Henri Castelli chegou a discursar em um dos eventos de lançamento da candidatura de Kalil Rocha Abdalla, no dia 16 de dezembro de 2013. O ator afirma que hoje a oposição é criticada internamente por supostamente usá-lo para puxar votos no conselho, mas relata que o presidente Juvenal Juvêncio o procurou três vezes para apoiar a candidatura de Carlos Miguel Aidar.

“O Juvenal me ligou desde que acabou minha novela, em setembro [Flor do Caribe, última novela das seis da TV Globo]. Me procurou três vezes. Hoje falam que a oposição me usa para ganhar voto, sendo que a situação tentou a mesma coisa. Não existe pressão nenhuma. Está pra nascer quem vai me fazer pressão. Nem Juvenal, nem Jesus Cristo, nem na Rede Globo”, afirma Henri.

“Ele me ligou duas vezes e depois mandou um recado. Foram conversas amigáveis, super tranquilas. Me ligou logo quando se decidiu que o Aidar seria o sucessor. Eu estava em Fortaleza com meu filho, ele disse que lançaria a campanha do Carlos Miguel. Disse que não poderia participar pois iria para os Estados Unidos e ficaria até dezembro, como fiquei. Tive mais uma ligação dele, nesse mesmo tom, me convidando para um próximo evento. Então vejo hoje as contradições.
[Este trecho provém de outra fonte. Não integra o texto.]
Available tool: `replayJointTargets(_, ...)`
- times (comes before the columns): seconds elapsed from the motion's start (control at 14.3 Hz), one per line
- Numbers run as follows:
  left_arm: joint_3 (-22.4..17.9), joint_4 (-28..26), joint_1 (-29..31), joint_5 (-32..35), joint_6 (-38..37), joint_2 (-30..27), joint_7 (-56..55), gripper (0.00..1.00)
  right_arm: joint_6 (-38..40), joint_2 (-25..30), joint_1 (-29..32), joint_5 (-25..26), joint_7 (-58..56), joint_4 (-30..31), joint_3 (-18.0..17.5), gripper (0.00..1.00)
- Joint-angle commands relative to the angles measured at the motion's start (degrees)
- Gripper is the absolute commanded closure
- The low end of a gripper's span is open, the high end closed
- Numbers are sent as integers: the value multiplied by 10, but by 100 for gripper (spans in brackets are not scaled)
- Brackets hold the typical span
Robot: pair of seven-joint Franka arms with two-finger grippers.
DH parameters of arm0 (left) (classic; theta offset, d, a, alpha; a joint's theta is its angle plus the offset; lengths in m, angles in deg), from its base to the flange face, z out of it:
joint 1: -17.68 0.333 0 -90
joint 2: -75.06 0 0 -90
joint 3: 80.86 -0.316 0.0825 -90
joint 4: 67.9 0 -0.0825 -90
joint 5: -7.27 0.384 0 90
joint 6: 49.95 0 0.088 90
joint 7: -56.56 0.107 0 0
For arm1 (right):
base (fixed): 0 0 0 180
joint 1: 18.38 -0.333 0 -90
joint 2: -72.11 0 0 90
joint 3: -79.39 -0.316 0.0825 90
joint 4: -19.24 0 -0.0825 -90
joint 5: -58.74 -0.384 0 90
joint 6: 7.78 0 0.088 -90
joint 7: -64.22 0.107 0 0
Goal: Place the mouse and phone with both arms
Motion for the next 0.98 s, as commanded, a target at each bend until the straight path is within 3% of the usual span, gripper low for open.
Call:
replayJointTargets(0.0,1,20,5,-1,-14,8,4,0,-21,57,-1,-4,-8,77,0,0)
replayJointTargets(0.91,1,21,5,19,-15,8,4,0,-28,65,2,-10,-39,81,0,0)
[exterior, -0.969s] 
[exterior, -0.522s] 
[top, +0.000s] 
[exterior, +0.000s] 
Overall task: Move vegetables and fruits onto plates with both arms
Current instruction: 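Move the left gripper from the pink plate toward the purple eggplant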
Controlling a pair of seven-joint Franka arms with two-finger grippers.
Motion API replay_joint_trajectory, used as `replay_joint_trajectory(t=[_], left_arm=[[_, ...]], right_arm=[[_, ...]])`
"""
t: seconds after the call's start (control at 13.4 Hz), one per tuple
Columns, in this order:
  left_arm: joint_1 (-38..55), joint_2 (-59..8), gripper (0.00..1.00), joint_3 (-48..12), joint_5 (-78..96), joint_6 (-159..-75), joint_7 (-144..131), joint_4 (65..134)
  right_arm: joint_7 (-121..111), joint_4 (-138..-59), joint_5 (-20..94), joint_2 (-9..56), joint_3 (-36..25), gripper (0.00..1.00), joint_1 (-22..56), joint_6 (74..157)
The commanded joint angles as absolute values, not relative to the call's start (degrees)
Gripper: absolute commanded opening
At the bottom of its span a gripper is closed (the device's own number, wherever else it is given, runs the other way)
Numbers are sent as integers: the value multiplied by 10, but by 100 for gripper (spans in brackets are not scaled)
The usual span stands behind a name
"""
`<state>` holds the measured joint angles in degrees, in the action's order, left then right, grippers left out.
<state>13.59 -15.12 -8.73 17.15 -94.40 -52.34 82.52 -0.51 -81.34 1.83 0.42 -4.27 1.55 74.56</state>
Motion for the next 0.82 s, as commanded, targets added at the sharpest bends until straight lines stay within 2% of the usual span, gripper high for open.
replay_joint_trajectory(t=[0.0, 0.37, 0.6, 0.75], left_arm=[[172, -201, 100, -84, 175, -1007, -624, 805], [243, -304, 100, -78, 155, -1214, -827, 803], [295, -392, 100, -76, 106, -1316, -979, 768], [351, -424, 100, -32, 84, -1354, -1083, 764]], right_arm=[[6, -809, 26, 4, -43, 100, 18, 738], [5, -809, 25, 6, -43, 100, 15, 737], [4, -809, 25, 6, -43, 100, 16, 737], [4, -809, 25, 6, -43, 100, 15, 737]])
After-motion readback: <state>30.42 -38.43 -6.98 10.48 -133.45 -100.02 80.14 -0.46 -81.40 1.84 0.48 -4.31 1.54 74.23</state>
Sei lá se é falta de caráter ou sacanagem política, as pessoas falarem que minha chapa fica me usando para conseguir voto sendo que eles tentaram me usar. Como não conseguiram me usar, eles me atacam”, afirma o ator.

Questionado sobre o tema, Juvenal Juvêncio admite que “ficou um pouco desiludido” com o apoio do ator ao candidato de oposição ao governo do São Paulo, mas prefere não entrar em polêmica.

“Ele era presente, uma figura pública, por ser artista. Mas não tem nenhuma referência clubística, nem conhece os caminhos do clube. É um torcedor normal e respeitado. Ele entrou nessa coisa por insistência do Marco Aurélio. Ficamos um pouco desiludidos. Marco Aurélio até conheceu ele enquanto esteve junto a essa gestão [foi superintendente de futebol até 2011]. São essas coisas da vida, ele saiu candidato. Eu nunca falei nada sobre essas coisas”, diz Juvenal Juvêncio, sobre o tema.

Henri também fala sobre a festa na qual diz ter sido barrado, e sobre a reflexão que teve logo depois, ao passear ao redor do estádio do Morumbi.

“Quando teve essa festa do São Paulo e foi proibida a entrada, eu não pude entrar na festa. Isso foi um dia depois que o São Paulo perdeu para o Penapolense. A situação fez uma festa enorme, um monte de gente sorrindo na entrada. Perguntei para as pessoas que chegavam à festa: ‘estão comemorando o quê?’. E vi gente quase indo para a agressão. ‘Qual a comemoração?’ Acho isso uma piada. Eu moro atrás do estádio. Saí, dei três voltas no estádio, embasbacado. Não tem democracia nenhuma”, conta.

“Fiquei lembrando enquanto dava voltas o quanto eu demorava quando tinha que sair de São Bernardo e pegar três ônibus para chegar ao Morumbi. Passou pela minha cabeça e vi que sujeira está hoje no futebol. Não quero me misturar. Sou só torcedor. Se um dia eu for fazer qualquer coisa no São Paulo, tenha certeza que vai ser de cabeça pensada, não vai ser de aventura”, completa.